> _Activity_
Find the line that contains "Give the mask of every instance of the white" in the entries below. Write out that line and all that follow it, unchanged and alone.

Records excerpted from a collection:
☆ ☆ ☆ ☆ ☆ ☆ ☆

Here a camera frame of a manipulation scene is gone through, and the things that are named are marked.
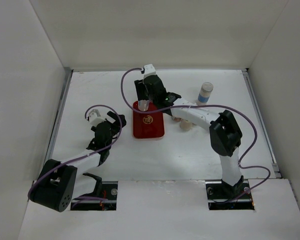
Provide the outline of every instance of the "beige round object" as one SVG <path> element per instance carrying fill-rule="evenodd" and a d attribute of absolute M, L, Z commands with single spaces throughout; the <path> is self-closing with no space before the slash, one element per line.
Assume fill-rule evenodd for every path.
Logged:
<path fill-rule="evenodd" d="M 184 131 L 189 131 L 192 128 L 192 122 L 182 119 L 180 122 L 180 128 Z"/>
<path fill-rule="evenodd" d="M 177 123 L 180 122 L 180 121 L 182 120 L 182 118 L 180 118 L 180 117 L 175 117 L 175 116 L 172 116 L 171 118 L 172 118 L 173 121 L 175 121 L 175 122 L 177 122 Z"/>

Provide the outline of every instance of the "blue label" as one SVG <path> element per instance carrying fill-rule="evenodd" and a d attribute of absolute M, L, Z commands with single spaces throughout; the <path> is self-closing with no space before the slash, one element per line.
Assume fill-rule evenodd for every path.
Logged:
<path fill-rule="evenodd" d="M 206 102 L 208 102 L 209 97 L 204 97 L 204 96 L 201 96 L 201 95 L 199 94 L 198 100 L 199 100 L 200 103 L 205 104 Z"/>

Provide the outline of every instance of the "white wall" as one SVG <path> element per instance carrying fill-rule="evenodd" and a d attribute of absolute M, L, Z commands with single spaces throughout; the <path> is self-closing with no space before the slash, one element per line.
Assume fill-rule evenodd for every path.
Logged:
<path fill-rule="evenodd" d="M 290 0 L 249 74 L 282 176 L 300 207 L 300 0 Z"/>
<path fill-rule="evenodd" d="M 31 0 L 64 66 L 247 68 L 287 0 Z"/>
<path fill-rule="evenodd" d="M 64 70 L 28 0 L 0 0 L 0 240 L 18 238 Z"/>

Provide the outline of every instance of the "bottle with blue label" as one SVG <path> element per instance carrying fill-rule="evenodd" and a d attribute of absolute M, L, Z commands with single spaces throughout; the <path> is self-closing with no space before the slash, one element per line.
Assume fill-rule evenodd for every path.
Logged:
<path fill-rule="evenodd" d="M 201 90 L 198 96 L 197 105 L 206 105 L 214 86 L 210 82 L 204 82 L 201 86 Z"/>

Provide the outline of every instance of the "gold logo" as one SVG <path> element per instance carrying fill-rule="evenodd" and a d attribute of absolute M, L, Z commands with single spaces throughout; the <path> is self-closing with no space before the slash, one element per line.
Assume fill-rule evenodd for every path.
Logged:
<path fill-rule="evenodd" d="M 153 121 L 154 121 L 154 119 L 150 115 L 143 117 L 143 123 L 145 123 L 145 124 L 152 124 Z"/>

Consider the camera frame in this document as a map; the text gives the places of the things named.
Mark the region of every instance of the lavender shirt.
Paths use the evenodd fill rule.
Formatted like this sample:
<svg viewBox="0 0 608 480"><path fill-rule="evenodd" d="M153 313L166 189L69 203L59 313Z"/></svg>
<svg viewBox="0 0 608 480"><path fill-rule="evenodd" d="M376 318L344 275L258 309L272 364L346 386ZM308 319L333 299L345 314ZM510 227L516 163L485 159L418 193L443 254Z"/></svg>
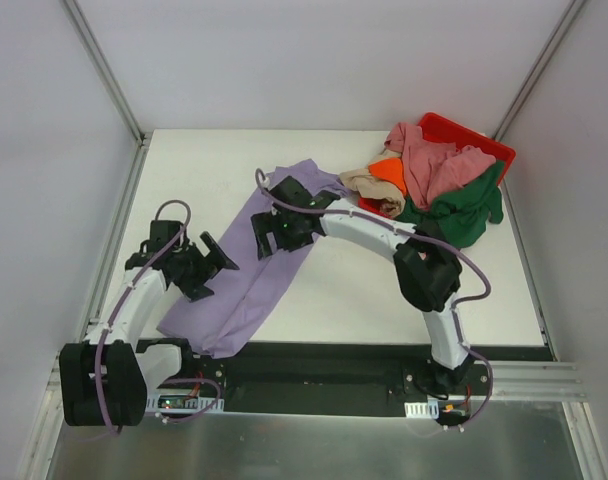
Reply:
<svg viewBox="0 0 608 480"><path fill-rule="evenodd" d="M313 195L329 190L341 196L349 192L336 175L323 172L313 160L292 167L277 167L269 174L271 185L287 176L297 179ZM278 251L257 259L251 215L271 208L269 200L255 190L218 242L240 267L222 270L206 283L215 295L195 303L179 299L160 322L158 330L168 337L187 338L200 354L224 358L235 355L277 305L313 245L295 252Z"/></svg>

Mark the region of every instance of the red plastic tray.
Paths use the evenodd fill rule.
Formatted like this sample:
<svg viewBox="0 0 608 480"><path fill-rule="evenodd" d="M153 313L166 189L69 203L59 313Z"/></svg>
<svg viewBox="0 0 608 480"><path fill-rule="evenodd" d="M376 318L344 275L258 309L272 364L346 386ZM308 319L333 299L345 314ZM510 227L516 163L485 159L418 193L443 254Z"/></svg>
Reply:
<svg viewBox="0 0 608 480"><path fill-rule="evenodd" d="M498 160L502 160L505 165L504 171L497 181L498 185L515 159L515 150L512 148L485 137L484 135L480 135L473 130L469 130L437 113L427 113L422 117L418 125L422 127L422 136L429 142L455 143L457 148L460 149L467 145L472 145L474 147L479 147L484 153L488 153ZM381 215L378 200L360 198L358 205L365 210Z"/></svg>

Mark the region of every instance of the gray wall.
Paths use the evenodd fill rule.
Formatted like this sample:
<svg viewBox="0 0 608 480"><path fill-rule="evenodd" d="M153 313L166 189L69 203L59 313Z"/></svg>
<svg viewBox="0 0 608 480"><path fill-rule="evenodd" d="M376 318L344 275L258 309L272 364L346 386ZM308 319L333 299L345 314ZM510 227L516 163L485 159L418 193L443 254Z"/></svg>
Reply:
<svg viewBox="0 0 608 480"><path fill-rule="evenodd" d="M492 134L569 0L80 0L143 128Z"/></svg>
<svg viewBox="0 0 608 480"><path fill-rule="evenodd" d="M73 339L133 155L58 2L0 2L0 478Z"/></svg>
<svg viewBox="0 0 608 480"><path fill-rule="evenodd" d="M507 141L546 322L582 368L608 453L608 0L589 3Z"/></svg>

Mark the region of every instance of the beige cloth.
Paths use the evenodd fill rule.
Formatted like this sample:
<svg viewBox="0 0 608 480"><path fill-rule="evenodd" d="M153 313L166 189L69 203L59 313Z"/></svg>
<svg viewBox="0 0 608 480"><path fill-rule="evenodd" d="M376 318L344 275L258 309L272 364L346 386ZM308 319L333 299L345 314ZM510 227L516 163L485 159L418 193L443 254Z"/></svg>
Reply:
<svg viewBox="0 0 608 480"><path fill-rule="evenodd" d="M399 156L398 152L384 150L371 160L371 163L376 163L386 158L399 158ZM382 200L380 212L389 217L395 218L404 210L406 201L400 189L386 180L374 177L368 171L368 168L358 168L357 170L340 173L340 182L346 188L359 193L362 198Z"/></svg>

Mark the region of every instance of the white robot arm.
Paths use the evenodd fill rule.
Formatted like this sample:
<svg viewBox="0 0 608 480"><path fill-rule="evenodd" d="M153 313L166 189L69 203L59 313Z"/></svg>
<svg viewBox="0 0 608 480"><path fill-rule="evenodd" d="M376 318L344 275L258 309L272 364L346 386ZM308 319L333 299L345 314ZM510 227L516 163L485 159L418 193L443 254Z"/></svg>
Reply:
<svg viewBox="0 0 608 480"><path fill-rule="evenodd" d="M439 238L439 228L414 227L382 217L373 222L336 213L355 207L329 192L313 197L292 177L271 189L271 194L286 204L313 206L326 213L296 212L274 205L271 211L254 215L251 221L258 256L272 255L272 245L297 250L311 244L317 234L342 238L391 261L402 295L423 312L432 343L434 384L447 392L459 386L473 363L452 308L460 286L461 265L443 248L418 242L401 232L404 229ZM203 256L195 244L180 235L184 231L181 222L151 222L150 238L126 262L124 283L107 313L82 342L67 344L60 352L63 408L69 425L108 425L107 415L113 425L137 425L144 416L148 394L166 379L177 374L195 378L193 354L186 339L140 340L153 307L171 283L189 301L196 301L214 293L204 284L219 270L237 269L208 233L201 235L209 248L208 255ZM274 243L268 234L272 234ZM166 252L176 236L179 240ZM98 372L103 401L95 381Z"/></svg>
<svg viewBox="0 0 608 480"><path fill-rule="evenodd" d="M348 200L340 199L329 205L329 210L351 210L355 208ZM392 226L400 229L414 231L415 227L409 224L400 224L394 220L384 219ZM383 229L376 223L360 217L350 217L341 214L327 214L320 218L322 230L329 237L341 238L360 245L386 260L393 262L400 245L409 240L404 233ZM431 356L433 360L444 367L454 370L462 365L468 357L468 352L457 336L455 321L451 305L457 298L452 293L444 302L441 311L431 310L422 312L429 337L431 338Z"/></svg>

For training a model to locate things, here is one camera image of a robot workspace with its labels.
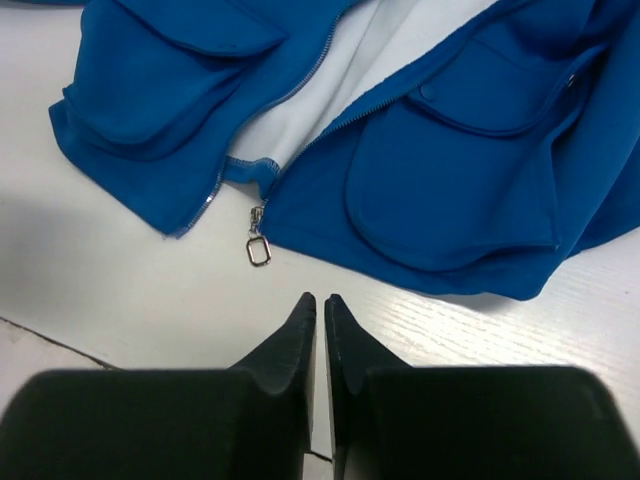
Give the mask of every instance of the zipper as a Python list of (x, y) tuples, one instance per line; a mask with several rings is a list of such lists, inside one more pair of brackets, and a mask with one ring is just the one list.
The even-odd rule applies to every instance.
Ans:
[[(331, 25), (331, 30), (329, 32), (329, 36), (327, 37), (327, 40), (326, 40), (326, 42), (324, 44), (324, 47), (322, 48), (322, 51), (320, 52), (320, 56), (316, 60), (316, 63), (313, 65), (311, 70), (309, 70), (309, 72), (304, 76), (304, 78), (293, 88), (293, 90), (290, 90), (286, 95), (267, 103), (266, 105), (264, 105), (263, 107), (258, 109), (255, 113), (253, 113), (251, 116), (249, 116), (244, 122), (242, 122), (240, 124), (240, 126), (236, 130), (236, 134), (239, 134), (240, 132), (242, 132), (244, 130), (244, 128), (251, 121), (253, 121), (256, 117), (258, 117), (262, 113), (266, 112), (267, 110), (270, 110), (270, 109), (280, 105), (281, 103), (286, 102), (291, 97), (293, 97), (296, 93), (298, 93), (300, 90), (302, 90), (302, 88), (307, 83), (309, 83), (309, 80), (311, 80), (311, 78), (316, 74), (316, 72), (318, 71), (318, 69), (320, 68), (322, 63), (324, 62), (324, 59), (327, 57), (327, 53), (329, 53), (329, 50), (331, 49), (331, 44), (333, 43), (333, 39), (334, 39), (335, 33), (336, 33), (336, 28), (338, 27), (338, 23), (340, 23), (340, 19), (351, 8), (353, 8), (353, 6), (350, 6), (349, 8), (345, 9), (343, 12), (341, 12), (334, 19), (333, 24)], [(213, 190), (211, 191), (209, 196), (206, 198), (204, 203), (200, 206), (200, 208), (198, 209), (198, 212), (196, 213), (196, 215), (191, 219), (191, 221), (185, 227), (181, 227), (178, 230), (176, 230), (176, 232), (174, 232), (173, 236), (175, 236), (176, 238), (182, 237), (183, 235), (188, 233), (196, 225), (196, 223), (198, 223), (198, 221), (202, 218), (202, 216), (205, 214), (205, 212), (207, 211), (207, 209), (211, 205), (211, 202), (213, 202), (213, 199), (216, 198), (216, 195), (218, 194), (218, 191), (220, 190), (220, 187), (222, 187), (223, 178), (224, 178), (224, 167), (221, 168), (220, 171), (218, 172), (218, 176), (216, 178), (216, 183), (215, 183), (215, 185), (213, 187)]]
[[(497, 15), (496, 17), (491, 18), (489, 21), (487, 21), (486, 23), (489, 22), (493, 22), (496, 21), (497, 19), (499, 19), (502, 16), (508, 15), (510, 13), (513, 13), (517, 10), (520, 10), (524, 7), (526, 7), (528, 4), (533, 3), (537, 0), (521, 0), (520, 2), (518, 2), (516, 5), (513, 6), (513, 8), (507, 9), (504, 12), (502, 12), (502, 14)], [(251, 238), (249, 239), (249, 242), (247, 242), (247, 251), (249, 254), (249, 261), (251, 262), (251, 264), (254, 267), (263, 267), (265, 265), (267, 265), (270, 261), (271, 261), (271, 248), (269, 245), (269, 241), (268, 239), (261, 233), (261, 225), (262, 225), (262, 219), (264, 217), (264, 212), (265, 209), (269, 203), (269, 200), (271, 199), (271, 196), (274, 194), (274, 192), (277, 190), (277, 187), (282, 183), (283, 178), (285, 177), (287, 171), (289, 170), (289, 168), (291, 167), (291, 165), (293, 165), (302, 155), (304, 155), (310, 148), (312, 148), (314, 145), (316, 145), (318, 142), (320, 142), (321, 140), (323, 140), (324, 138), (328, 137), (329, 135), (337, 132), (338, 130), (341, 130), (359, 120), (362, 120), (363, 118), (375, 113), (376, 111), (383, 109), (389, 105), (391, 105), (392, 103), (396, 102), (397, 100), (400, 100), (402, 97), (404, 97), (405, 95), (409, 94), (409, 92), (411, 92), (412, 90), (418, 88), (420, 85), (428, 82), (429, 80), (431, 80), (433, 77), (435, 77), (436, 75), (438, 75), (444, 68), (446, 68), (451, 62), (453, 62), (458, 55), (460, 55), (460, 53), (464, 50), (464, 47), (467, 45), (468, 42), (465, 42), (464, 44), (462, 44), (458, 50), (456, 50), (452, 55), (450, 55), (446, 60), (444, 60), (443, 62), (441, 62), (440, 64), (438, 64), (436, 67), (434, 67), (432, 70), (429, 71), (428, 74), (426, 74), (424, 77), (421, 77), (420, 81), (414, 82), (411, 87), (409, 88), (405, 88), (402, 90), (401, 93), (395, 94), (391, 97), (388, 97), (386, 100), (384, 100), (383, 102), (375, 105), (374, 107), (369, 108), (368, 110), (359, 113), (351, 118), (345, 119), (344, 121), (340, 122), (337, 125), (334, 125), (333, 127), (323, 131), (320, 135), (318, 135), (313, 141), (311, 141), (306, 147), (304, 147), (295, 157), (293, 157), (293, 159), (291, 159), (291, 161), (280, 171), (280, 175), (278, 176), (278, 178), (275, 180), (275, 182), (273, 183), (273, 185), (271, 186), (271, 188), (269, 189), (269, 193), (267, 194), (267, 196), (265, 197), (265, 199), (263, 200), (262, 204), (256, 207), (253, 207), (251, 209), (251, 229), (250, 232), (253, 232), (253, 234), (256, 236), (256, 238), (260, 239), (260, 242), (264, 242), (265, 245), (265, 250), (268, 250), (268, 258), (269, 260), (264, 263), (259, 263), (256, 264), (254, 263), (254, 257), (252, 256), (252, 253), (249, 252), (249, 242), (251, 242)], [(260, 215), (259, 215), (259, 219), (257, 220), (257, 222), (254, 224), (254, 217), (253, 217), (253, 211), (255, 209), (259, 209), (260, 210)]]

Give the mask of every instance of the zipper pull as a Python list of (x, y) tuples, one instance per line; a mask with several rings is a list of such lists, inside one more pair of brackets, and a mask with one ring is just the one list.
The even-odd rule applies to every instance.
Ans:
[[(249, 261), (254, 267), (264, 267), (271, 261), (271, 247), (266, 237), (260, 234), (260, 222), (262, 222), (262, 216), (264, 215), (264, 206), (253, 207), (251, 209), (251, 228), (249, 228), (249, 240), (247, 240), (247, 255)], [(256, 245), (262, 245), (264, 250), (265, 259), (256, 260), (254, 248)]]

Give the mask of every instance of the white lining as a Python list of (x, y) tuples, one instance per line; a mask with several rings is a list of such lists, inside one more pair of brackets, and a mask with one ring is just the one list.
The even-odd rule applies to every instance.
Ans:
[(496, 0), (368, 0), (346, 14), (311, 80), (236, 138), (230, 155), (295, 157), (353, 101), (433, 49)]

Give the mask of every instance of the snap button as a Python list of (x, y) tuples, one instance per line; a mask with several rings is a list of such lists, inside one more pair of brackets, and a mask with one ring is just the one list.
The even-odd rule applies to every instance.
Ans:
[(423, 85), (420, 87), (420, 95), (427, 102), (433, 102), (436, 99), (436, 91), (433, 89), (431, 85)]

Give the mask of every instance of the patch pocket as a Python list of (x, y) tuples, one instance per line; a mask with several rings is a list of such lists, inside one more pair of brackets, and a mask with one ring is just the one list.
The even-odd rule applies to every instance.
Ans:
[(424, 271), (556, 248), (552, 145), (585, 105), (588, 82), (576, 74), (593, 56), (534, 72), (469, 44), (368, 119), (346, 184), (355, 228)]
[(82, 16), (67, 116), (90, 143), (163, 156), (193, 134), (286, 35), (235, 0), (102, 0)]

☆ ☆ ☆ ☆ ☆ ☆ ☆

> _Output of the exercise_
Give the mask of every instance of the white lining as a Python list of (x, y) tuples, one instance per line; a mask with several rings is a list of such lists, inside one more pair of brackets, and a mask with one ring is just the one list.
The even-odd rule applies to every instance.
Ans:
[(496, 0), (368, 0), (346, 14), (311, 80), (236, 138), (230, 155), (295, 157), (353, 101), (433, 49)]

Give the mask of every instance of the snap button as a Python list of (x, y) tuples, one instance per line; a mask with several rings is a list of such lists, inside one more pair of brackets, and a mask with one ring is just the one list.
The even-odd rule applies to every instance.
Ans:
[(423, 85), (420, 87), (420, 95), (427, 102), (433, 102), (436, 99), (436, 91), (433, 89), (431, 85)]

Give the mask of every instance of the patch pocket as a Python list of (x, y) tuples, one instance per line; a mask with several rings is a list of such lists, inside one more pair of brackets, and a mask with one ring is just the one list.
The even-odd rule applies to every instance.
Ans:
[(424, 271), (556, 248), (552, 145), (585, 105), (588, 82), (576, 74), (593, 56), (534, 72), (469, 44), (368, 119), (346, 184), (355, 228)]
[(82, 16), (67, 116), (90, 143), (163, 156), (193, 134), (286, 35), (235, 0), (102, 0)]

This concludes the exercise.